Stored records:
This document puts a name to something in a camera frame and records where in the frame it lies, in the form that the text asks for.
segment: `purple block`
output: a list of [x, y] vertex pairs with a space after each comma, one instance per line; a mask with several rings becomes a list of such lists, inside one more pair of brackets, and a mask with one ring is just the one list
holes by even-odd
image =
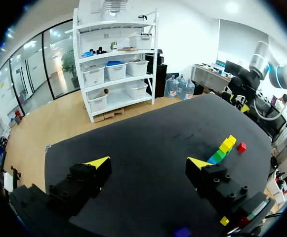
[[186, 227], [180, 227], [177, 230], [175, 230], [173, 233], [176, 237], [188, 237], [191, 234], [189, 229], [187, 229]]

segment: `yellow block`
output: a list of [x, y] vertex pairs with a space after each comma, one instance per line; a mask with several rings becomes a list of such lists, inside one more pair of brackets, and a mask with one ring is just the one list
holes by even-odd
[[227, 217], [224, 216], [224, 217], [222, 217], [220, 223], [221, 223], [222, 225], [226, 226], [226, 225], [229, 223], [229, 220], [228, 220]]
[[105, 160], [107, 159], [110, 159], [110, 157], [104, 157], [104, 158], [101, 158], [101, 159], [97, 159], [97, 160], [93, 160], [93, 161], [90, 161], [90, 162], [87, 162], [87, 163], [84, 163], [84, 164], [90, 164], [90, 165], [94, 165], [96, 167], [96, 169], [98, 167], [101, 166], [102, 163], [104, 163]]
[[202, 169], [202, 167], [204, 167], [206, 165], [213, 165], [213, 164], [207, 163], [205, 161], [202, 161], [202, 160], [199, 160], [199, 159], [195, 159], [195, 158], [191, 158], [191, 157], [187, 157], [187, 159], [190, 159], [198, 167], [198, 169]]
[[232, 135], [229, 136], [229, 141], [232, 142], [232, 147], [235, 145], [235, 143], [237, 142], [236, 138]]
[[226, 140], [223, 141], [223, 143], [220, 145], [219, 149], [224, 153], [227, 154], [227, 152], [233, 147], [232, 142], [226, 138]]
[[248, 111], [250, 108], [247, 105], [243, 105], [243, 107], [241, 108], [241, 112], [244, 113], [246, 111]]

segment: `red block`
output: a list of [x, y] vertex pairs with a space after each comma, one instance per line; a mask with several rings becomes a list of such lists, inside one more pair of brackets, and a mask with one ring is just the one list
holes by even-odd
[[238, 146], [238, 151], [241, 153], [246, 151], [246, 144], [244, 142], [240, 143], [240, 145]]

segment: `water bottle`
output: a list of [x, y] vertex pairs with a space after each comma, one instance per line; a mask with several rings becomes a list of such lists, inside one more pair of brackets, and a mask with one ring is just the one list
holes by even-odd
[[180, 95], [182, 93], [182, 88], [186, 84], [187, 80], [183, 78], [183, 74], [181, 74], [181, 77], [178, 78], [178, 89], [177, 94]]
[[181, 99], [188, 100], [193, 97], [195, 90], [195, 85], [192, 83], [191, 79], [189, 78], [188, 81], [182, 87]]
[[172, 75], [171, 78], [167, 79], [165, 83], [164, 95], [169, 98], [174, 98], [178, 89], [178, 80]]

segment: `wooden floor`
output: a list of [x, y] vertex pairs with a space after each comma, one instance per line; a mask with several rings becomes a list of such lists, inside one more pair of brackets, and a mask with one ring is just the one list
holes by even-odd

## WHAT TO WORK ON
Search the entries for the word "block" and show every line that has it.

## SOLUTION BELOW
segment: `purple block`
segment: `yellow block`
segment: `red block`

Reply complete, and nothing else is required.